> PROBLEM STATEMENT: One exact copy of the listing is needed. It should contain no pictures.
-- SOURCE DATA follows --
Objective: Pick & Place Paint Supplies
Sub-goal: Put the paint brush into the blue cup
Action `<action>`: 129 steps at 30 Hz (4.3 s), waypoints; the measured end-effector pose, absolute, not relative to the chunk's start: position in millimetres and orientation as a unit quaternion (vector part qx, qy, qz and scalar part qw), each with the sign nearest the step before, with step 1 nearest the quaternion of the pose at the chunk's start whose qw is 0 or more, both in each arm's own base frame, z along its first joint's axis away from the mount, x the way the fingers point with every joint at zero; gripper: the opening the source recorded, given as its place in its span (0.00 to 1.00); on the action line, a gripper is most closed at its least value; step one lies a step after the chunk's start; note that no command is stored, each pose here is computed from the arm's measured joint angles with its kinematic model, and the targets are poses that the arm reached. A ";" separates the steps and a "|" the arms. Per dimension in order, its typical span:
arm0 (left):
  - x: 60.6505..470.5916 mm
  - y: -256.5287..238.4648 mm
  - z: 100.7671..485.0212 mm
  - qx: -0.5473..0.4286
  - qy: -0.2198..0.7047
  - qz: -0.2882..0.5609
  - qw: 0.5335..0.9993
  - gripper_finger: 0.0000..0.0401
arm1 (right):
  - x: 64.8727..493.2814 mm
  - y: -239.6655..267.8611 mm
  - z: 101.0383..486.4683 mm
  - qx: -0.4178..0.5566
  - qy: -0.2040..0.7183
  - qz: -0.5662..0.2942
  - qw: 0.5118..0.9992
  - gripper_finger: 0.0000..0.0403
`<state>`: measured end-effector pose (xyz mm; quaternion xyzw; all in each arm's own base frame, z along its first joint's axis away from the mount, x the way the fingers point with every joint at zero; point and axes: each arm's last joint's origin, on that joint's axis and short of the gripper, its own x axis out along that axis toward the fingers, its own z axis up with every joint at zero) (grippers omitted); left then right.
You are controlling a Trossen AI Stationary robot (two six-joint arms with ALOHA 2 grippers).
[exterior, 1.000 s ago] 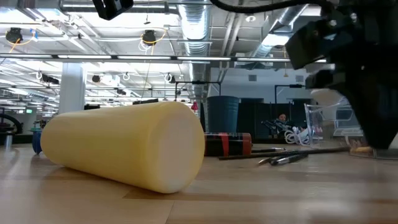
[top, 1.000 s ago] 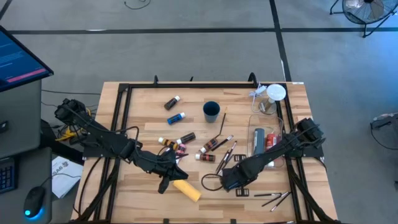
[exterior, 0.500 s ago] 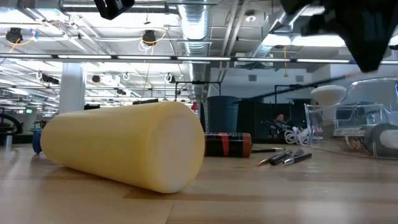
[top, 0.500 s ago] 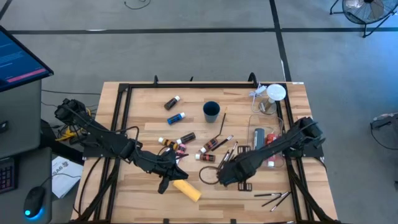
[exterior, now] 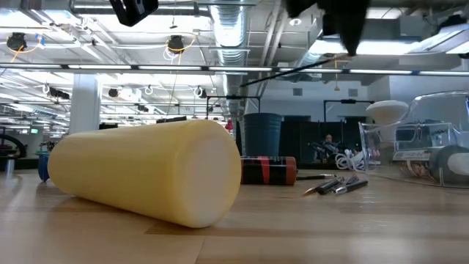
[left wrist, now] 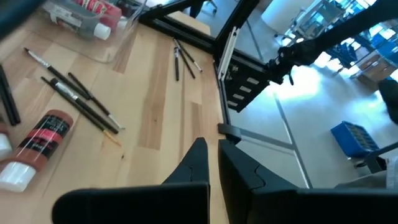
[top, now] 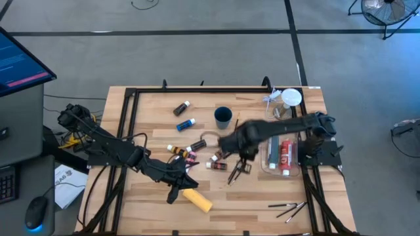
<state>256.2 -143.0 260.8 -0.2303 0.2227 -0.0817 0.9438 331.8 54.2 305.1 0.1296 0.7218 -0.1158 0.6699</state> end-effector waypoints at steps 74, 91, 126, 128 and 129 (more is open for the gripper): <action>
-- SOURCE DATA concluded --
> FINISHED TASK:
Objective: Pick & Place Paint Supplies
Sub-goal: Put the paint brush into the blue cup
Action `<action>`: 129 steps at 30 Hz (4.3 s), waypoints; the measured end-effector pose, absolute, not relative to the chunk's start: position in millimetres and orientation as a unit quaternion (vector part qx, qy, qz and scalar part qw), each with the sign nearest the step before, with step 1 nearest the quaternion of the pose at the chunk's start whose qw is 0 or more, both in each arm's own base frame, z along its first joint's axis away from the mount, x the way the fingers point with every joint at zero; gripper: the opening the source recorded, given as its place in its span (0.00 to 1.00); on the action line, a gripper is most closed at its least value; step one lies a step after the chunk's start; note that no command is stored, each pose here is computed from the arm's measured joint angles with its kinematic model, and the targets are poses that the arm reached. A ";" separates the steps and a "|" the arms. Per dimension in order, its typical span:
arm0 (left):
  - x: 60.6505..470.5916 mm
  - y: -256.5287..238.4648 mm
  - z: 100.7671..485.0212 mm
  - qx: -0.5473..0.4286
  - qy: -0.2198..0.7047
  - qz: -0.2882..0.5609
  - qw: 0.5335..0.9993
  - gripper_finger: 0.0000..0.0401
arm1 (right):
  - x: 64.8727..493.2814 mm
  - y: -239.6655..267.8611 mm
  - z: 101.0383..486.4683 mm
  - qx: -0.4178..0.5566
  - qy: -0.2040..0.7183
  - qz: -0.5662..0.2942
  - qw: 0.5118..0.9992
  - gripper_finger: 0.0000..0.0403
`<state>`: measured end-effector pose (xyz mm; quaternion xyzw; all in each arm's own base frame, z along its first joint's axis away from the mount, x the way the fingers point with every joint at zero; point and axes: each arm's last joint's origin, on that joint's axis and short of the gripper, its own x axis out along that axis toward the fingers, its own z axis up with every joint at zero) (grippers omitted); left then right.
You are controlling a Trossen AI Stationary robot (two six-joint arms with ALOHA 2 grippers).
[exterior, 1.000 s ago] 
[top, 1.000 s ago] 
[exterior, 0.500 s ago] 
[top, 0.500 s ago] 
[exterior, now] 
[left wrist, now] 
[top, now] 
<state>256.2 -143.0 260.8 -0.2303 0.2227 -0.0817 0.9438 331.8 54.2 305.1 0.1296 0.7218 -0.1158 0.6699</state> end-effector waypoints at steps 74, 91, 126, 128 and 129 (more is open for the gripper): <action>

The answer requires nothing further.